Obviously the yeasts will have to be similar in the two brews, so no lager in one and ale in the other.
Candescent globes aren't the best source for heat, light affects beer in a negative way, so a heat pad or a heat lamp Reptile Heat Lamp Ceramic Infrared Emitter Light Bulb Chicken Incubator Brooder | eBay is a preferred option.
Temperature stratification is also an issue, a small computer fan will keep the air circulating and the temp stable top to bottom.
Best place for temp probe is in the heart of the brew but a thermowell is needed for that, a very good second best is to tape a piece of foam (wet suit material or similar) to the side of the fermenter half way up and sandwich the probe between it and the fermenter body.
 
Thanks Grmblz. The fridge does have a fan so I'll take some readings in different parts of the fridge to see how much the temperature fluctuates.
 
forgive me if sound confused, but i am relatively new to this.
i obtained a working fridge 4 months ago, bought an inkbird and a heatbelt.
the heatbelt just sits in the bottom of the fridge and the probe is inside a piece of foam on a fermenter.
when the inkbird is in heat mode, there would be no fans going as the fridge would be turned off.
i have actually unplugged the fridge completely as, in winter, the fridge would never kick in anyway.
so my additional question is, in the experience of you guys, in summer does the fridge insulation hold its temp at say 20c when it's 30c outside.
ie will i need to plug in the fridge in summer and does tricky actually need a working fridge?
also, i paid $125 for my big all-fridge unit on gumtree.
what is the cost of repairing a fridge these days?
 
Heat belt sitting on the bottom is fine provided the door seals are in good condition, and it doesn't get too cold outside, a second heat belt or heat pad can be added if you find it isn't holding temp.

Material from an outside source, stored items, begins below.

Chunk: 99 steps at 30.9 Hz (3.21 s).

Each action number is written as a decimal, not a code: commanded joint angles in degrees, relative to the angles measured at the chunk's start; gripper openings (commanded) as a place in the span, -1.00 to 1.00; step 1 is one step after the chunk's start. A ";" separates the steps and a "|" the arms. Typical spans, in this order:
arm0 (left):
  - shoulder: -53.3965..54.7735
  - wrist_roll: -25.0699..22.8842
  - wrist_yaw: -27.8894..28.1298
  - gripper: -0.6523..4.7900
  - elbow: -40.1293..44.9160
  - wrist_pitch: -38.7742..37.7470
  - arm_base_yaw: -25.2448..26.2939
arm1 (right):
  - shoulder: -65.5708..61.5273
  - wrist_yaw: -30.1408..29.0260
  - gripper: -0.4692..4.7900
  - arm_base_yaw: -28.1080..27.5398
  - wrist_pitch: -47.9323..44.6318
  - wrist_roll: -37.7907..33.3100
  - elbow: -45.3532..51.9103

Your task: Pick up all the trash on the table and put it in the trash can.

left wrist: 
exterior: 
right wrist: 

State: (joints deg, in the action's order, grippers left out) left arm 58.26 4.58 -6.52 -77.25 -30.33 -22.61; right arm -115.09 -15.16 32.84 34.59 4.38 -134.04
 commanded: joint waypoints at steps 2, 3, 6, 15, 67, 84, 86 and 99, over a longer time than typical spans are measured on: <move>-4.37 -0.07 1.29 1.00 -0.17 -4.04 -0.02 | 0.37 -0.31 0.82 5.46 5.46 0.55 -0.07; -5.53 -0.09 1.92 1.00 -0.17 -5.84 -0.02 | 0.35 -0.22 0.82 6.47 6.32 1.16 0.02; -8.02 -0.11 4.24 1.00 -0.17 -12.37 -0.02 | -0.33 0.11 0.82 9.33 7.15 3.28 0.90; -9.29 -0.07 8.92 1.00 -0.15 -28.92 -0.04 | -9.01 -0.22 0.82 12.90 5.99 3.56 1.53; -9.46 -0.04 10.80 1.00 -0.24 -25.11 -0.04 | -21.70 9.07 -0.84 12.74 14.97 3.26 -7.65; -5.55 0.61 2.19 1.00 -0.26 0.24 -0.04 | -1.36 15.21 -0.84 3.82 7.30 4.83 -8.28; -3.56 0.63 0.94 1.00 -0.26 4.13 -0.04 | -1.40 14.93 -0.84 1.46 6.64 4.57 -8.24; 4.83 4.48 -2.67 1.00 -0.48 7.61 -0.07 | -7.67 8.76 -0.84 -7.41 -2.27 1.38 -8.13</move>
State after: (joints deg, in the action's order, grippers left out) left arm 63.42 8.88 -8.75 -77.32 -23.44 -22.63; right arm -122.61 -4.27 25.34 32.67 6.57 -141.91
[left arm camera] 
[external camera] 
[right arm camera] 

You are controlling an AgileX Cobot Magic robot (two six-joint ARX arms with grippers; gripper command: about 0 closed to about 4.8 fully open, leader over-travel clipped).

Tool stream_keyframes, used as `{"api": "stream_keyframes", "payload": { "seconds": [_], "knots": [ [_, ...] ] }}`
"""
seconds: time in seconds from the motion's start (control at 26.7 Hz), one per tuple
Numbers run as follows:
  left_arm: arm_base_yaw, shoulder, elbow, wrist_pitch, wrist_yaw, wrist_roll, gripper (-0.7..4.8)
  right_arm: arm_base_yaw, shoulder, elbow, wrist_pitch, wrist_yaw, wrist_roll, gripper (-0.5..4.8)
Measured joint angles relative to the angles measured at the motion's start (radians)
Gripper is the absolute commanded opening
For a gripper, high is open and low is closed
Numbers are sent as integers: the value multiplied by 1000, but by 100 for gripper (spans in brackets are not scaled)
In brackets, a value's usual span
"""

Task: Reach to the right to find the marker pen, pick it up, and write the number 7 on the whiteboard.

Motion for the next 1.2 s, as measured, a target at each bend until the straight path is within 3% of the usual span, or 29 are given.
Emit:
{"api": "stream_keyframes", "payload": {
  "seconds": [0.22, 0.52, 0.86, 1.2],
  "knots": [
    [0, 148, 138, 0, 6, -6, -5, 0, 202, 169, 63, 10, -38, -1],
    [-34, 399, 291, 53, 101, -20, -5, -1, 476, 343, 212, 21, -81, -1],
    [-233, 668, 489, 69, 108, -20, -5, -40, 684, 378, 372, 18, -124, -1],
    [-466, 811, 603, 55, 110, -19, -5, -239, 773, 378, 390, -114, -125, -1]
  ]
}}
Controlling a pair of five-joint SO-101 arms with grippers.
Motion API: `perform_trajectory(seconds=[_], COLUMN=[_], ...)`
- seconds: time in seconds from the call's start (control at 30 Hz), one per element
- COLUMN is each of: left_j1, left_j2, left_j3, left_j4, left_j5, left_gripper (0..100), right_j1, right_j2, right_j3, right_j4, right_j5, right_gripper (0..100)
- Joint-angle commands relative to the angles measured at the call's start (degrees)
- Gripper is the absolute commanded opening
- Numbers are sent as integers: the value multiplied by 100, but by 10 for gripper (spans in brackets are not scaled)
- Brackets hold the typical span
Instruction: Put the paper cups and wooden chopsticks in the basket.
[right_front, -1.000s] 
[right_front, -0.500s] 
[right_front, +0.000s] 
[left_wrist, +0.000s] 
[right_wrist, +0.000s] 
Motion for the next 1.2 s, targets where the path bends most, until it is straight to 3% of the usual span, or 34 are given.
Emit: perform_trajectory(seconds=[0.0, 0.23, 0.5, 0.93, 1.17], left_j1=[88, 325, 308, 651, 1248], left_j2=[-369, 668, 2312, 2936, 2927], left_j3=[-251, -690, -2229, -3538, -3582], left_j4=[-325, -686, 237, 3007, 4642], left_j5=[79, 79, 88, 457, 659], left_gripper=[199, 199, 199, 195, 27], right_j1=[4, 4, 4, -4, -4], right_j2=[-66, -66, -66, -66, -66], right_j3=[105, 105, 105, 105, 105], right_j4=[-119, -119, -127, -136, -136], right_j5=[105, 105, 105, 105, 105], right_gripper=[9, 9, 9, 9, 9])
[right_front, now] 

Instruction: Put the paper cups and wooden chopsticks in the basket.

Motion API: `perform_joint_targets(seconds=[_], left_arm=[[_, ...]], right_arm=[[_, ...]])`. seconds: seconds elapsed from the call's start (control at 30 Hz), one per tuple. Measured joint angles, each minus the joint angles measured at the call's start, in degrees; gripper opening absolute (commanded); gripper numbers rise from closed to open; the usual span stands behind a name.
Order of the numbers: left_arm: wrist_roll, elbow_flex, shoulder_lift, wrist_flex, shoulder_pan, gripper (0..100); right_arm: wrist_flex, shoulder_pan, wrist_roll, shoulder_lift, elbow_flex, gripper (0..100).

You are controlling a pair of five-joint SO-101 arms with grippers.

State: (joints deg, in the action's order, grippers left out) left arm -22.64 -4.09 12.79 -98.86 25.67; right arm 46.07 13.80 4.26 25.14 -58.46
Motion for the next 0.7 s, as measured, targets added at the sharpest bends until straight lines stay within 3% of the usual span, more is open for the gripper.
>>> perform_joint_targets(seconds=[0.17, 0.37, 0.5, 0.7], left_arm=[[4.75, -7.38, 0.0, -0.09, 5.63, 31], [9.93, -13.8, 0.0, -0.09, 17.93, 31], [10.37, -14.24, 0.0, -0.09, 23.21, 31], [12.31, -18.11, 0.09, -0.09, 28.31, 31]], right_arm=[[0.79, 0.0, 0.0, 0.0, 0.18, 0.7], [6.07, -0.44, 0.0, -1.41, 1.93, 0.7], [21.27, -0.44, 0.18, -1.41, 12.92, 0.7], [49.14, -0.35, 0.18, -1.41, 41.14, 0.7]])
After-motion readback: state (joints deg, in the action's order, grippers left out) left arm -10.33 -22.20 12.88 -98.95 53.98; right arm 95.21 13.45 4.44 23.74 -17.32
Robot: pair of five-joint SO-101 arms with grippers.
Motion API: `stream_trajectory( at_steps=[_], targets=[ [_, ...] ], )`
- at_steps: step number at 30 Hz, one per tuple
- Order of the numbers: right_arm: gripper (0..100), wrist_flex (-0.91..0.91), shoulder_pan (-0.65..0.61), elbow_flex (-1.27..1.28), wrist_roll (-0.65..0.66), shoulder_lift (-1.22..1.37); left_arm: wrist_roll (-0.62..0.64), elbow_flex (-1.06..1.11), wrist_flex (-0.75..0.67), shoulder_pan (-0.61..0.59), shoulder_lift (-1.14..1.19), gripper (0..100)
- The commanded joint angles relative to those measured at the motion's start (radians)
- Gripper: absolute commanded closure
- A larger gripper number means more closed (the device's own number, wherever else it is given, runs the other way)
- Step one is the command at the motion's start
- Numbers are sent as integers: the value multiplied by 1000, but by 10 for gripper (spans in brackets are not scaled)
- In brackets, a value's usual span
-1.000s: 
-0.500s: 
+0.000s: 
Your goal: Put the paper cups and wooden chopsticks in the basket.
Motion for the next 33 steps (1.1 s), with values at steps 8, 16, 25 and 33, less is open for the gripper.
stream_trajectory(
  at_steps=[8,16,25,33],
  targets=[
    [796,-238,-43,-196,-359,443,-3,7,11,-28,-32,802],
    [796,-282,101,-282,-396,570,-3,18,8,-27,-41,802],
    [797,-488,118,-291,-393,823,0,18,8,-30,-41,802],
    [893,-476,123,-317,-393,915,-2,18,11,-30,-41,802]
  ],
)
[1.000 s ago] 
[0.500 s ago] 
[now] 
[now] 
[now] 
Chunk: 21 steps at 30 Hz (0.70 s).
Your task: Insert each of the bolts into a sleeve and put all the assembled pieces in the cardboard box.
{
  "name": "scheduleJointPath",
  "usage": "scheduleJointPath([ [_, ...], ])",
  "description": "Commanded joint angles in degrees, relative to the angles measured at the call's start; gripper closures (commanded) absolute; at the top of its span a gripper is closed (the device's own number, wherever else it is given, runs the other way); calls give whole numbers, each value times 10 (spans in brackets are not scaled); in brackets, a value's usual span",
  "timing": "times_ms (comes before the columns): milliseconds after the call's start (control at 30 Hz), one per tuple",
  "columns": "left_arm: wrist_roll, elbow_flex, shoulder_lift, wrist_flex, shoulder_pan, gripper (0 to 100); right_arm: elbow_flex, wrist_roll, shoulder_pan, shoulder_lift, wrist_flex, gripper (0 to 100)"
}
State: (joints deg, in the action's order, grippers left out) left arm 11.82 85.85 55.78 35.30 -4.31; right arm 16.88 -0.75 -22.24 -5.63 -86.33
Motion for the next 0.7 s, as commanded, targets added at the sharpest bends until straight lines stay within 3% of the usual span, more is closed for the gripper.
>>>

Probe "inside" foam? It needs to be sandwiched between the foam and fermenter.

It's desirable to have a small fan running continuously, typically a computer fan, a few dollars off e-bay, just make sure it's 240v a lot of them are 12v, can be wired into the fridge electrics but electrical knowledge is necessary, a good option is connecting it to the live side of the micro switch that turns the fridge light on and off, get a sparky if in any doubt about what you are doing,

A fridge will soon warm to ambient temp, so no it wont hold 20c if it's 30c outside, one of the reasons people use upright freezers rather than fridges is the insulation is a lot better, but they too will go to ambient over a 24hr period, and don't forget that fermentation produces heat, so an actively fermenting brew in a turned off fridge will actually be hotter than ambient. So yes Tricky needs a working fridge.

Cost to repair a fridge? is a bit like asking how much to repair a car, depends what's wrong with it, blown motor = $1000's, flat tyre = $50.
Fridges aren't really designed to be repaired, if it has a gas leak, probably due to corrosion of the steel pipes (gone are the days they used copper) it's almost impossible, if the compressor has died then it can be replaced but at $400-$500 you're better off just getting another gumtree fridge/freezer.
About the only time it's worth considering a repair is if the thermostat has died, we don't use the fridge thermostat anyway, options are: replace it with an STC1000 ($20) or if using an external controller (inkbird) just short out the fridge thermostat so that the compressor runs when-ever the fridge is plugged in.
There's plenty of you-tube how too's but honestly if you need to look at you-tube to do it, then DON'T! Get a sparky, or a cheaper alternative might be to take it to one of those second hand fridge/washing machine places and ask them to wire it up, it doesn't take long if you know what you're doing, and they're replacing thermostats all the time.
 
ok thanks for that.
my probe is sandwiched inside a piece of material taped to the fermenter (prob didn't make that clear lol)
good point on insulation on fridge v freezer. i should have looked for a 'freezer only instead of 'fridge only'
looking at a $30 240v slimline computer fan.
fridge is now connected to inkbird, ready for summer.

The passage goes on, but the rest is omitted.